WHAT IS EXPECTED
Lines in the data below that contain the word "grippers" are to be copied.

SOURCE DATA
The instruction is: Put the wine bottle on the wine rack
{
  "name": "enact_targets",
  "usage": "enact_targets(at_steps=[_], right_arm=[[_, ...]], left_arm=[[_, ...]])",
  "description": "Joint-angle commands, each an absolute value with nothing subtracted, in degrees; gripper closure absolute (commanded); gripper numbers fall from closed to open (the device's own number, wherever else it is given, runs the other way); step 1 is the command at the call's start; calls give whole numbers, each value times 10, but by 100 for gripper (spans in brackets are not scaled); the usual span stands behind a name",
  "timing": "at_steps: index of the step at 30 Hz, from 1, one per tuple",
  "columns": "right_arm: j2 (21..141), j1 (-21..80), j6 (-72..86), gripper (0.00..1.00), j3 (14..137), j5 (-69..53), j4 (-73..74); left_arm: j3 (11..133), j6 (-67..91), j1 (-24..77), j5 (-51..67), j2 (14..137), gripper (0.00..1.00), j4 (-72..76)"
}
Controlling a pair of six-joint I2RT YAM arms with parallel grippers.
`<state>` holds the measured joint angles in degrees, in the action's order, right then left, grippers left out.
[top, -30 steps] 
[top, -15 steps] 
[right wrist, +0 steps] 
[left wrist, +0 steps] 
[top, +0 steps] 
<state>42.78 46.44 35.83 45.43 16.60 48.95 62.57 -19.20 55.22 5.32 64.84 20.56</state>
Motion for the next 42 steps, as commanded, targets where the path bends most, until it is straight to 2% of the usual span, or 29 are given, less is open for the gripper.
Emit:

THE ANSWER
Controlling a pair of six-joint I2RT YAM arms with parallel grippers.
`<state>` holds the measured joint angles in degrees, in the action's order, right then left, grippers left out.

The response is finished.